An aviation expert said the new Mexicana airline has nothing it needs to operate — no planes, no crew, no gate agreements with airports.

MEXICO CITY (CN) — The Mexican military’s new airline is not going to take off on time. 

President Andrés Manuel López Obrador said Tuesday that the airline’s opening day — scheduled for Dec. 1 — would be pushed back to an undetermined day that same month. 

“It’s going to fly soon, very soon,” he told reporters at his daily morning press conference in Mexico City. 

The news came after López Obrador announced that he plans to fly to the Caribbean coast resort town of Tulum on Dec. 1 to inaugurate that city’s new airport, and a reporter asked if he would be flying the new army-owned airline Mexicana de Aviación. 

“No, because we’re fixing Mexicana,” he said. “I hope that in December we’ll begin flying with Mexicana.” 

He floated the possible date of Dec. 26, but said that the precise date is still to be determined.

“We don’t have anything to hide, sometimes we take care not to say exact dates because, just imagine if it doesn’t come off by that date. That’s why we watch out for ourselves, but everything we do has to do with time, politics is time, it’s managing time.”

The airline was created and put under military administration last May.

Despite campaign promises to curtail the militarization of his predecessors, López Obrador has greatly expanded the military’s roles and responsibilities during his time in office. The military now builds and operates airports, runs customs, and is also getting into hotels, museums, passenger trains and other tourism services

The army did not make anyone available for an interview, and a spokesperson said that “as for now, we do not have any information regarding” the reasons behind the postponement. 
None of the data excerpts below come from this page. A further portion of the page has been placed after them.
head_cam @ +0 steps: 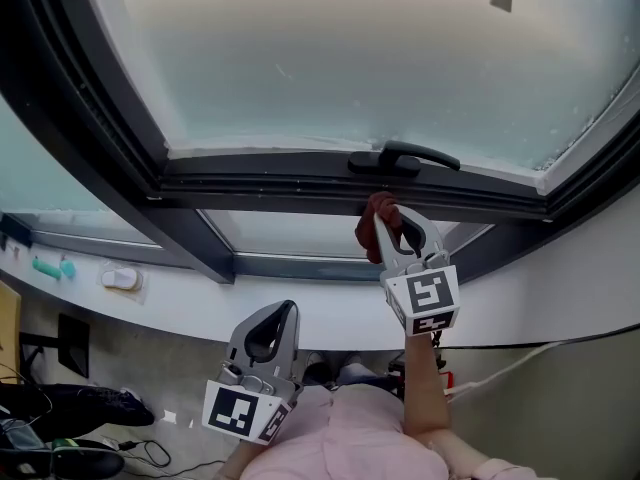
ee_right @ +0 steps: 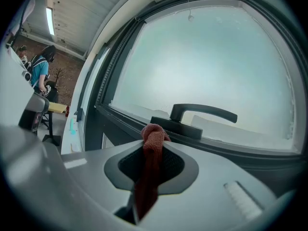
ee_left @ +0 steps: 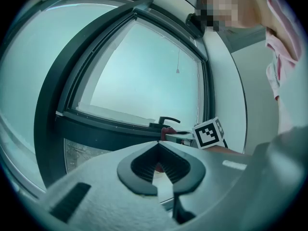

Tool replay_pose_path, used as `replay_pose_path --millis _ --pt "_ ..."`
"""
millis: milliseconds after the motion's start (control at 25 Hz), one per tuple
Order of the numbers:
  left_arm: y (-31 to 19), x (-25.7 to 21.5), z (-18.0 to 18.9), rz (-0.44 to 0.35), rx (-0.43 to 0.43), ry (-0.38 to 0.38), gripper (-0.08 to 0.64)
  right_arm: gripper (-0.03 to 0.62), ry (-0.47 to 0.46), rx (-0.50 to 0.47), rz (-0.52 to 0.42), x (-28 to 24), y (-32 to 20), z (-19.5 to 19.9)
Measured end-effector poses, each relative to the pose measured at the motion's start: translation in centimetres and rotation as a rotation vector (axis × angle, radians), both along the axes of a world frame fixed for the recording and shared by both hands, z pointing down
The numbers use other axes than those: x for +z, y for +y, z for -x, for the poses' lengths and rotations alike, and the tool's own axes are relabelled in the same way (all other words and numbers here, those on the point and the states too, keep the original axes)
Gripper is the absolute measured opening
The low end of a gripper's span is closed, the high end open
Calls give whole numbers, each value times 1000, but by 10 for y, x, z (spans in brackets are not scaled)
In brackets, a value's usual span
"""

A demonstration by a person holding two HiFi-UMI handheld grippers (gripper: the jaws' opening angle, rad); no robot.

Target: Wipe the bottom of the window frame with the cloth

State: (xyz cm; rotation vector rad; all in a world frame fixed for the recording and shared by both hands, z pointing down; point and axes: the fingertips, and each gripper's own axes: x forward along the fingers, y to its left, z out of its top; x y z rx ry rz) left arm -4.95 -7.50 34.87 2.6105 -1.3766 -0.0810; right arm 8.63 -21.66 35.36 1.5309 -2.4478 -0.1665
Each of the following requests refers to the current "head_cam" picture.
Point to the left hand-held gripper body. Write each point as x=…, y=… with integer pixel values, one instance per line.
x=230, y=408

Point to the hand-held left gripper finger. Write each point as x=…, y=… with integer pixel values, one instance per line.
x=290, y=348
x=234, y=353

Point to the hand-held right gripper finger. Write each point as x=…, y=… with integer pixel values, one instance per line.
x=391, y=253
x=432, y=235

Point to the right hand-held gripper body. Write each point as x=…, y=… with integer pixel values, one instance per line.
x=425, y=293

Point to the dark red cloth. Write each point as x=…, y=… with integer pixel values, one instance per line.
x=367, y=233

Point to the white window sill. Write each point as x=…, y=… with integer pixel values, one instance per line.
x=325, y=313

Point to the person's right forearm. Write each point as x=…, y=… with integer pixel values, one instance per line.
x=425, y=393

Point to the person's left forearm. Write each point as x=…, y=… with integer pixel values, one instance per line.
x=235, y=465

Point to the small black box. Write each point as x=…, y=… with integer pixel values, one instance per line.
x=396, y=370

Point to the small low glass pane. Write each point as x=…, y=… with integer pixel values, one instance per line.
x=300, y=230

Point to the person's pink shirt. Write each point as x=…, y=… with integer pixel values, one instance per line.
x=350, y=438

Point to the black bag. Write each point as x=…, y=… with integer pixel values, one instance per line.
x=100, y=405

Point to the bagged white slipper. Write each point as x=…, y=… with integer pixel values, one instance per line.
x=120, y=278

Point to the black office chair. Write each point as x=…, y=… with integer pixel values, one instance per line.
x=90, y=460

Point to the small teal cap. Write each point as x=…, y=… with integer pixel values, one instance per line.
x=68, y=268

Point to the frosted hinged window sash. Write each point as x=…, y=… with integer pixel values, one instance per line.
x=350, y=58

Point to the teal tube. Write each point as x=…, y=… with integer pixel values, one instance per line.
x=46, y=268

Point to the small brown object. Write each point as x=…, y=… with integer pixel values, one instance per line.
x=16, y=251

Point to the small dark clip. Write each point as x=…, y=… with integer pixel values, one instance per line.
x=3, y=242

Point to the red plastic frame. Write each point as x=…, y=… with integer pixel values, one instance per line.
x=446, y=382

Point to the dark fixed window frame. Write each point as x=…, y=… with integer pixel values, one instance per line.
x=195, y=248
The company is direly unprepared to begin operations in December, according to Mexican aviation experts. 

“They don’t have anything, no crews, no planes, no infrastructure, no agreements with the airports they want to fly to,” said María Larriva Sahd, aviation specialist and Mexico’s first female air traffic controller. “They haven’t made any advancements. They’re just announcing things, but they haven’t put the required procedures in place to create an airline.” 

From what she has gleaned from information leaked to her and other members of the aviation community by employees of Mexicana, the company owns one airplane bought from a regional airline that it intends to paint for use in the inaugural ceremony next month. But it lacks a fleet.

It could take months for Mexicana to get planes, as well, according to airport infrastructure specialist Fernando Gómez Suárez.

“Surely they’ll do an inauguration ceremony, but it’ll be with other planes,” said Gómez. 

The original purpose of the airline was to fill in gaps in underserved regional routes, but it appears that it will be competing with private airlines for some of the most popular routes in the country. 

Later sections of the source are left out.